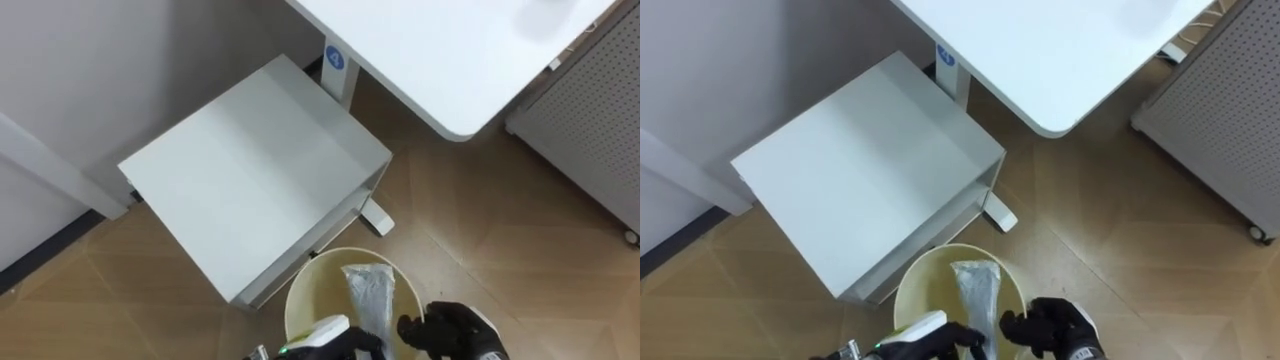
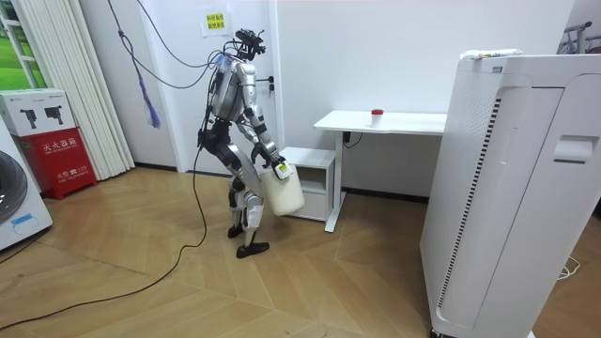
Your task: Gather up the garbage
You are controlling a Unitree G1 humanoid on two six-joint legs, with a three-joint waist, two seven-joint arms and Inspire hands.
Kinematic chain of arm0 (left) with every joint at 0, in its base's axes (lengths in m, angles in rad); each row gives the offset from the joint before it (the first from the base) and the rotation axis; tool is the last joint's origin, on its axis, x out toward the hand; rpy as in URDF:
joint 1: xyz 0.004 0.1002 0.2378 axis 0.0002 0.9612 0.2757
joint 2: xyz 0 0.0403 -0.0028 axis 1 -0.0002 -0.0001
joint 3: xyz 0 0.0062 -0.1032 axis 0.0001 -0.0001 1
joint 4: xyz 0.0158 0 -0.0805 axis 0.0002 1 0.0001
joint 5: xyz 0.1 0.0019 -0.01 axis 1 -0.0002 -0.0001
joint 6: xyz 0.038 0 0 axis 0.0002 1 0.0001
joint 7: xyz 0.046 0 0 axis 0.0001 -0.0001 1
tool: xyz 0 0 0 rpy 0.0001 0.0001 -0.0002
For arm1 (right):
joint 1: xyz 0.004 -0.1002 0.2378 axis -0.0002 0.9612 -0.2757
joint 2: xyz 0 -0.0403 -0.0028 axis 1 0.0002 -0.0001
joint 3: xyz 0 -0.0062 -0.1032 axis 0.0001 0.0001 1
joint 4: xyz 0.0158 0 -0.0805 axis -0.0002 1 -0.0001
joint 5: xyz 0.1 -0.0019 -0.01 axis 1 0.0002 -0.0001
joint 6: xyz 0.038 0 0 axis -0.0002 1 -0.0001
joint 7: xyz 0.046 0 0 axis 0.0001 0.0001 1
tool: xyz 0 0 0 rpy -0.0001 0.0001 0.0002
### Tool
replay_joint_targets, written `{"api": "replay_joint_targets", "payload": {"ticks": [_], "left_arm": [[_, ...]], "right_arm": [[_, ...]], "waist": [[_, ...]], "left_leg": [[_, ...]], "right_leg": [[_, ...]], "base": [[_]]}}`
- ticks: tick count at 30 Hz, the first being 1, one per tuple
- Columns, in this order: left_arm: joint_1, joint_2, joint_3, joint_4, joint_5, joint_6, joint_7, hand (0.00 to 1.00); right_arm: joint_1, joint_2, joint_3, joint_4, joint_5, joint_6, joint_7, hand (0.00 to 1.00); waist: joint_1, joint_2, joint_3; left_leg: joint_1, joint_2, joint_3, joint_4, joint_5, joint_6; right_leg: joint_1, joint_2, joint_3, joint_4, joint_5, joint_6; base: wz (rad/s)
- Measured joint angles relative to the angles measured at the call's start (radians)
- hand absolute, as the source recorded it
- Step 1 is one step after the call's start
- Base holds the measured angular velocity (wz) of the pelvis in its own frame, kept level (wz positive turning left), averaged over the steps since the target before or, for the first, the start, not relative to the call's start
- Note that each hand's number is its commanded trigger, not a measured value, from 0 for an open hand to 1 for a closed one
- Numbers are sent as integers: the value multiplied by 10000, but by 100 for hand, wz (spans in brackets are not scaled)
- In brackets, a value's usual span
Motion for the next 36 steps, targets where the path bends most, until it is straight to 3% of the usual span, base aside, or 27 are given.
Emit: {"api": "replay_joint_targets", "payload": {"ticks": [6,11,18,20,22,23,27,28,32,36], "left_arm": [[70,128,191,-177,33,-3,20,0],[340,374,707,-563,297,-10,22,0],[770,686,1397,-1961,213,-17,45,0],[956,697,1648,-2276,223,-20,45,0],[1380,789,2061,-2798,421,-16,48,0],[1519,834,2180,-3006,422,-14,62,0],[2193,966,2943,-4019,569,-14,121,0],[2219,959,3079,-4096,568,-14,181,0],[2324,945,3596,-4441,551,-14,267,0],[2878,848,4205,-5422,479,-19,445,0]], "right_arm": [[56,-55,-71,157,111,4,3,100],[469,-62,-841,326,133,-55,111,100],[1555,-180,-1937,213,381,-191,104,100],[1912,-234,-1972,-84,337,-192,83,100],[2388,-250,-2036,-659,-182,-187,123,100],[2449,-250,-2036,-817,-340,-183,139,100],[2735,-201,-2039,-1342,-852,-183,215,100],[2755,-203,-2047,-1356,-861,-182,211,100],[3043,-205,-2291,-1377,-845,-183,233,100],[3419,-295,-2854,-1761,-861,-211,190,100]], "waist": [[-15,1,-1],[-1,89,-58],[-86,325,-214],[-78,337,-228],[-43,291,-318],[-9,280,-326],[-26,283,-355],[-25,279,-360],[-111,265,-443],[-126,260,-478]], "left_leg": [[650,9,10,-116,-3,-9],[1546,-25,16,-539,37,-36],[2670,-222,120,-1132,39,-34],[3114,-261,299,-1397,35,-39],[3672,-238,701,-1683,-48,-120],[3812,-194,892,-1741,-75,-140],[4884,80,1746,-2088,-261,-390],[5183,127,1851,-2154,-312,-473],[5840,191,1937,-2417,-383,-656],[6351,207,1946,-2720,-330,-747]], "right_leg": [[653,29,-35,-121,0,-1],[1638,33,-106,-646,103,56],[2787,24,-65,-1447,275,239],[3111,11,-35,-1652,318,283],[3320,15,-20,-1823,369,287],[3339,28,-35,-1843,412,272],[3983,-74,-1264,-2120,694,-9],[4179,-42,-1356,-2169,709,-35],[4818,199,-1388,-2677,759,-116],[5246,300,-1279,-2868,759,-117]], "base": [[0],[-1],[-4],[-21],[-51],[-82],[-74],[-68],[-25],[-12]]}}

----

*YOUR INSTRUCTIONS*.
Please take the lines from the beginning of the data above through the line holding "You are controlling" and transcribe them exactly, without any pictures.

*TASK RESPONSE*.
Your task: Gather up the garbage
You are controlling a Unitree G1 humanoid on two six-joint legs, with a three-joint waist, two seven-joint arms and Inspire hands.

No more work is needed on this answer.